Outside, Bangalore's air was drier, promise in its sprawl. Whitefield's plots called—₹50 per sq.ft., 1,000 sq.ft. for ₹50,000—but that was November's hunt. Now, lunch: a roadside stall, ₹10 for idli-vada, chai steam curling. Then a shadow fell—Kalia, scar glinting, bidi smoke coiling. "Colaba rat," he growled, stepping from an alley. "Bala's done waiting. ₹5,000, now, or I carve you here."
Shiva's pulse spiked, 2025's crash flashing—flames, screams. His bag held ₹500 loose, shares safe in a hidden flap. No crowd, no cops—St. Mark's Road was a trap. "Student, bhai," he said, fishing ₹500. "Take this, I'll—"
Kalia's fist swung, grazing his jaw. "Full amount!" Pain bloomed, but Shiva ducked the next blow, stumbling back. Then she appeared—the beggar woman, rags swaying, eyes voids. Her voice rasped, a chant older than cities: "Kshetra rakta, mrita bandha." Kalia froze, scar paling, bidi dropping. "Witch!" he choked, bolting into Bangalore's maze, her words a whip.

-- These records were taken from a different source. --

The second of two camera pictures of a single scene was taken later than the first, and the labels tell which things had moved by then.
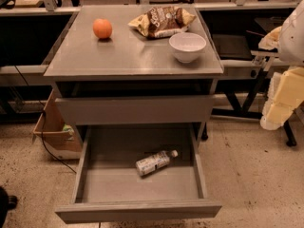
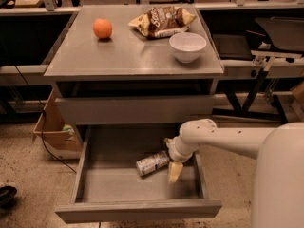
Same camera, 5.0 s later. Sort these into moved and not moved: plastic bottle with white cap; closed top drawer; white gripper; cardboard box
Moved: white gripper
Not moved: plastic bottle with white cap; closed top drawer; cardboard box
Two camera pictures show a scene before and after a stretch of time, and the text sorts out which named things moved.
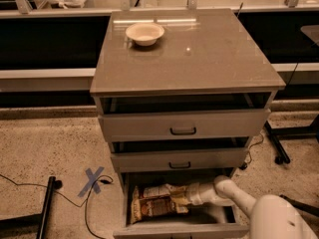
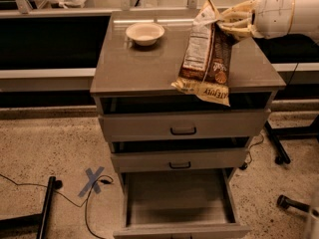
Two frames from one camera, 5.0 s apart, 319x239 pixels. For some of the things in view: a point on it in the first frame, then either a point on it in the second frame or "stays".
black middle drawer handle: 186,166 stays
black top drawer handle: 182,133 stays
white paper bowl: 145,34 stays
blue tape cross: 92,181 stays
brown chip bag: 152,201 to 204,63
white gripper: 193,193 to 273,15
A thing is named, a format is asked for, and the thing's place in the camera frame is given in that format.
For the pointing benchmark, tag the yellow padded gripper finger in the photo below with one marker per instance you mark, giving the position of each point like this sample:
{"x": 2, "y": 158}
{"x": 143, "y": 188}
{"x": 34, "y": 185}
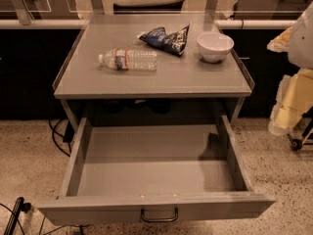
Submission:
{"x": 294, "y": 99}
{"x": 280, "y": 43}

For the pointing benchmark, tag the clear plastic water bottle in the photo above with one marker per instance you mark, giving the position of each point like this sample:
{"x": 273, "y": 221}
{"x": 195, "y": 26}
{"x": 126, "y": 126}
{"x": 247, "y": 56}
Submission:
{"x": 129, "y": 60}

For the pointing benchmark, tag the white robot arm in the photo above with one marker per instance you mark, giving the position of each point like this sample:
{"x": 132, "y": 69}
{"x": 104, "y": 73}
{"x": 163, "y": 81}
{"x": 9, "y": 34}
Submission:
{"x": 301, "y": 41}

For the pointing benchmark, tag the open grey top drawer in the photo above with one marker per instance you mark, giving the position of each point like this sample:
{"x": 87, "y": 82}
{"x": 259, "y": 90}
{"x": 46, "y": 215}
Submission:
{"x": 115, "y": 171}

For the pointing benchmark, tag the black wheeled stand base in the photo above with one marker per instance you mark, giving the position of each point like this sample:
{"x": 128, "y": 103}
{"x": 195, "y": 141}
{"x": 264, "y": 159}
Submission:
{"x": 306, "y": 138}

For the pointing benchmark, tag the white ceramic bowl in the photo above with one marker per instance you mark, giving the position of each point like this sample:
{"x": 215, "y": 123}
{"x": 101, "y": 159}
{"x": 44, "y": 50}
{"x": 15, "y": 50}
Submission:
{"x": 214, "y": 46}

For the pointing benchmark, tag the blue crumpled chip bag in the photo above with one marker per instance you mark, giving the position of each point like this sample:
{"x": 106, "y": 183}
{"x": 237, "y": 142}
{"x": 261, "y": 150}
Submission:
{"x": 173, "y": 43}

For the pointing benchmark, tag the black chair back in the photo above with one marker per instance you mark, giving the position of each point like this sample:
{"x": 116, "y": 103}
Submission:
{"x": 174, "y": 6}

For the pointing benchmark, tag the grey metal cabinet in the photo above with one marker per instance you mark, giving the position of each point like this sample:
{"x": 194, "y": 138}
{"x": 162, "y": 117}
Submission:
{"x": 187, "y": 76}

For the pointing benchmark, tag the black power strip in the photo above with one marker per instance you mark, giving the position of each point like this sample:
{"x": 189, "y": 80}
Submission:
{"x": 20, "y": 206}

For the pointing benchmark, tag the white horizontal rail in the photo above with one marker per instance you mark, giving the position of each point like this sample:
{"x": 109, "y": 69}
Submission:
{"x": 76, "y": 24}

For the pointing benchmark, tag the black drawer handle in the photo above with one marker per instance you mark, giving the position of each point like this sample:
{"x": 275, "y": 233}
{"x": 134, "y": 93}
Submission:
{"x": 159, "y": 216}

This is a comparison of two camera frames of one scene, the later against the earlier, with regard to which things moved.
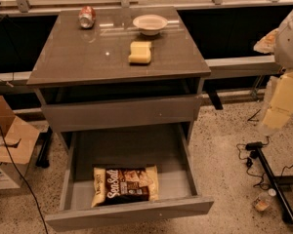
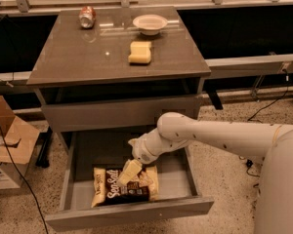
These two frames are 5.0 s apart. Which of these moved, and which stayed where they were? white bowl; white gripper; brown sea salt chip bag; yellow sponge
Moved: white gripper
Stayed: yellow sponge; brown sea salt chip bag; white bowl
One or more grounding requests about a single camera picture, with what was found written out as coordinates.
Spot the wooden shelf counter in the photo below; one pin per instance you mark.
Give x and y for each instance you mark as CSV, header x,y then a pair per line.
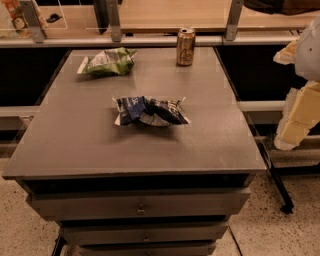
x,y
155,23

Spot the top drawer with handle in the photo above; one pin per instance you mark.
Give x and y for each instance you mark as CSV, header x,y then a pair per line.
x,y
139,204

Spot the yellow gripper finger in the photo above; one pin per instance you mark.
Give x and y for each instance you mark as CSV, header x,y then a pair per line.
x,y
300,114
286,55

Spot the blue chip bag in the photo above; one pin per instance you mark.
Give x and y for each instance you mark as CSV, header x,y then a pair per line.
x,y
149,111

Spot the small black object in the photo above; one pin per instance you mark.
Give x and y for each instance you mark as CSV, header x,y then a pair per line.
x,y
53,18

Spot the black metal leg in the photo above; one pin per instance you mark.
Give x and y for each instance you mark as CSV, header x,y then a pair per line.
x,y
288,206

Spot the orange snack package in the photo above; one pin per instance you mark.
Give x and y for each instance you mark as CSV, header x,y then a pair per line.
x,y
12,20

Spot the grey drawer cabinet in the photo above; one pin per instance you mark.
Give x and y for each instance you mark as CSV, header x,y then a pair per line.
x,y
73,145

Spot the middle drawer with handle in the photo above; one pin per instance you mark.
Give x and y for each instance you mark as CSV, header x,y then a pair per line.
x,y
144,233

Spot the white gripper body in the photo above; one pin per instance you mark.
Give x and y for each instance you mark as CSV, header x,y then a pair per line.
x,y
309,55

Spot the gold soda can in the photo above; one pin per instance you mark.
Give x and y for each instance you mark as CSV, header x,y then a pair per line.
x,y
185,46

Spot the green chip bag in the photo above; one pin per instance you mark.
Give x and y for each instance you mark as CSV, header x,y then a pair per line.
x,y
118,61

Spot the drawer with handle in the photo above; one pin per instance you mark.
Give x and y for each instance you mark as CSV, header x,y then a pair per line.
x,y
144,233
139,204

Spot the bottom drawer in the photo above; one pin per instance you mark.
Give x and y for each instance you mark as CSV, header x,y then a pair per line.
x,y
151,249

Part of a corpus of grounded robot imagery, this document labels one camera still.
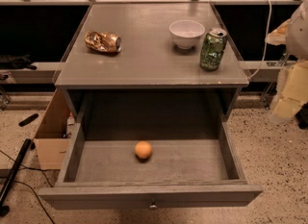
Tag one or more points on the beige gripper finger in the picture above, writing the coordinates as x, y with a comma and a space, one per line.
292, 92

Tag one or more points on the orange fruit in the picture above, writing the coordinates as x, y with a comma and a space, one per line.
143, 150

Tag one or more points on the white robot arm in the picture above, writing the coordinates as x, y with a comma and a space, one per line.
293, 33

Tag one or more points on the open grey top drawer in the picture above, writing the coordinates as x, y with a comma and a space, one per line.
193, 163

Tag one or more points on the metal drawer knob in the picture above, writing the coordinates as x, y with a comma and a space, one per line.
153, 207

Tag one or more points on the green soda can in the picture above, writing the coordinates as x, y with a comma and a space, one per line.
212, 49

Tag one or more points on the white bowl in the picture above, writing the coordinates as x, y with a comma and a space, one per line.
186, 33

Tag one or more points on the grey wooden cabinet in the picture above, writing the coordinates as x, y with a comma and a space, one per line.
147, 58

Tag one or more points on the crushed gold can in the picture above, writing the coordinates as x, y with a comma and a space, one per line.
103, 42

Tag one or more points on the cardboard box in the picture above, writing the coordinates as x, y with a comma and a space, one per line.
51, 144

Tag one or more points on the small black object on floor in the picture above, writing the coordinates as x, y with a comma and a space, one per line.
28, 120

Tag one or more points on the black bag on ledge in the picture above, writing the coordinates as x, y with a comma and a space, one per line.
16, 62

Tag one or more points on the black pole on floor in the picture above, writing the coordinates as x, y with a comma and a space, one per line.
9, 178

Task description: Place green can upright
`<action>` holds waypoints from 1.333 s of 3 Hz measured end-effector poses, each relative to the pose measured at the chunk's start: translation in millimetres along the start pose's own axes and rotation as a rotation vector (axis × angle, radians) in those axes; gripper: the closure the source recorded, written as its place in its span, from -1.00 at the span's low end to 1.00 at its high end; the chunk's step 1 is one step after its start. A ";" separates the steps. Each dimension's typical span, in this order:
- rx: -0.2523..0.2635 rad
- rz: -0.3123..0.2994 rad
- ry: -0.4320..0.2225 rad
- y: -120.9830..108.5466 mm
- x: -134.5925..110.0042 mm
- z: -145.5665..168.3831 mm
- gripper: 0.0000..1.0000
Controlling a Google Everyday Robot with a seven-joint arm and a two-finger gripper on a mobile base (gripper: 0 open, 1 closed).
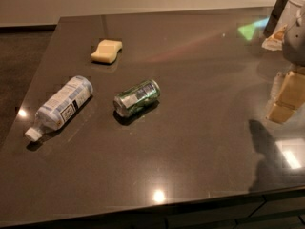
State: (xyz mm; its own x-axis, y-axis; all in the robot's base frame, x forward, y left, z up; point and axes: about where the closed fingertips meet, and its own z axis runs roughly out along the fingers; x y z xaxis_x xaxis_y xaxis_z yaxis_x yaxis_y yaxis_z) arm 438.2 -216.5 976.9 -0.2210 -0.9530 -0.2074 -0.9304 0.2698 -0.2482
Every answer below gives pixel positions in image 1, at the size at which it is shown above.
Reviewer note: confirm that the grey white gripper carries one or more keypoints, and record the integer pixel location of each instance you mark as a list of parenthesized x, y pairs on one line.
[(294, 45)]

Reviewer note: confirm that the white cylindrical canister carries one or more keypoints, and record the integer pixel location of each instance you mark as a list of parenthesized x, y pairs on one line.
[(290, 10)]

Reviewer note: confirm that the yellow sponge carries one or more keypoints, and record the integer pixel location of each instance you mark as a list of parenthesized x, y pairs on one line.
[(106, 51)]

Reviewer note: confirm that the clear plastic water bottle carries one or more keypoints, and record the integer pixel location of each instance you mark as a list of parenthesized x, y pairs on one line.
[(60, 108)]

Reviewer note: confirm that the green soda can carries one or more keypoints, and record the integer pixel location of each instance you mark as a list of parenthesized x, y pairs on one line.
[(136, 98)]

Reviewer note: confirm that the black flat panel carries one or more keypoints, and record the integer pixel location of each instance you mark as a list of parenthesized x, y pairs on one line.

She turned to Shiva, smile a splinter. "The void claims its own, boy. Threads snap soon." His 2025 death roared—fire, glass—and he tossed her ₹20, fleeing to Cantonment, heart a drum. The train back, August 20, 9:00 PM, was a lifeline, Bangalore shrinking. Colaba's flat welcomed him August 21, 6:00 AM, Lakshmi's dawn puja a faint hum.
The tin now held ₹15,420—cricket's ₹15,920 minus books, fares, shares. Priya's glare met him, Ramesh's silence heavier. "Bangalore trip," Shiva said, preempting her. "IIT prep seminar." Her lips thinned; she knew lies stacked like cards. He collapsed on his cot, shares' receipt a talisman, Kalia's fist a bruise. The beggar's chant echoed—ally or doom? The void watched, its claws in his dreams—car wreckage, a laugh from nowhere.
Whitefield's land was next, November 10, ₹50,000 for 1,000 sq.ft., Bangalore's future tech vein. But Kalia's hunt and the beggar's shadow tightened the web. Shiva's empire rose, yet each step sank him deeper into something older, hungrier. His 2025 soul whispered: Ascent has a price.